* EXERCISE OBJECTIVE *
Output exactly the lines from the one containing "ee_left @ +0" to the last line of the material, inclusive, and nothing more.

* SUPPLIED INFORMATION *
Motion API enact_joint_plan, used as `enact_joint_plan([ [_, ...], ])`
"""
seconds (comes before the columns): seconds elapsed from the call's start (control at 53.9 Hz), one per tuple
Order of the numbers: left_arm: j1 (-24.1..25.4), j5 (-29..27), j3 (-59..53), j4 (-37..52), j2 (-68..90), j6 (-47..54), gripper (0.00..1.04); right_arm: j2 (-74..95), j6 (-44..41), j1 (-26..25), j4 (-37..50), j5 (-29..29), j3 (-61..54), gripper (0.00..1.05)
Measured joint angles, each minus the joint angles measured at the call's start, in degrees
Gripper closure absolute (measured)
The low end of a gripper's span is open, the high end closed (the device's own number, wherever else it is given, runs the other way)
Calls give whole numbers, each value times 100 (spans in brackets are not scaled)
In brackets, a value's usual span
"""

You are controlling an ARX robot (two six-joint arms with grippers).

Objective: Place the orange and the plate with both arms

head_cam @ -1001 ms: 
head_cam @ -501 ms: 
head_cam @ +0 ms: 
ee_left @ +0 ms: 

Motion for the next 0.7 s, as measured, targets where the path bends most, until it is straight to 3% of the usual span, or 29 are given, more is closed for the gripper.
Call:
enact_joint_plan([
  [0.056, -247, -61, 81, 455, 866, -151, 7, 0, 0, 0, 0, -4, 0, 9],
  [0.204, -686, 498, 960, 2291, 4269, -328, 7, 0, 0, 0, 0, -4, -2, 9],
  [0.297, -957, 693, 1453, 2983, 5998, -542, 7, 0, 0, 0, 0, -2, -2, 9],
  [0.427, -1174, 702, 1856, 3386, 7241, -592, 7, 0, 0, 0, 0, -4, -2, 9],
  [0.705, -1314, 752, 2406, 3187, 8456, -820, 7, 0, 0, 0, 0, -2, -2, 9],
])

* OUTPUT FOR THIS TASK *
ee_left @ +0 ms: 

Motion for the next 0.7 s, as measured, targets where the path bends most, until it is straight to 3% of the usual span, or 29 are given, more is closed for the gripper.
Call:
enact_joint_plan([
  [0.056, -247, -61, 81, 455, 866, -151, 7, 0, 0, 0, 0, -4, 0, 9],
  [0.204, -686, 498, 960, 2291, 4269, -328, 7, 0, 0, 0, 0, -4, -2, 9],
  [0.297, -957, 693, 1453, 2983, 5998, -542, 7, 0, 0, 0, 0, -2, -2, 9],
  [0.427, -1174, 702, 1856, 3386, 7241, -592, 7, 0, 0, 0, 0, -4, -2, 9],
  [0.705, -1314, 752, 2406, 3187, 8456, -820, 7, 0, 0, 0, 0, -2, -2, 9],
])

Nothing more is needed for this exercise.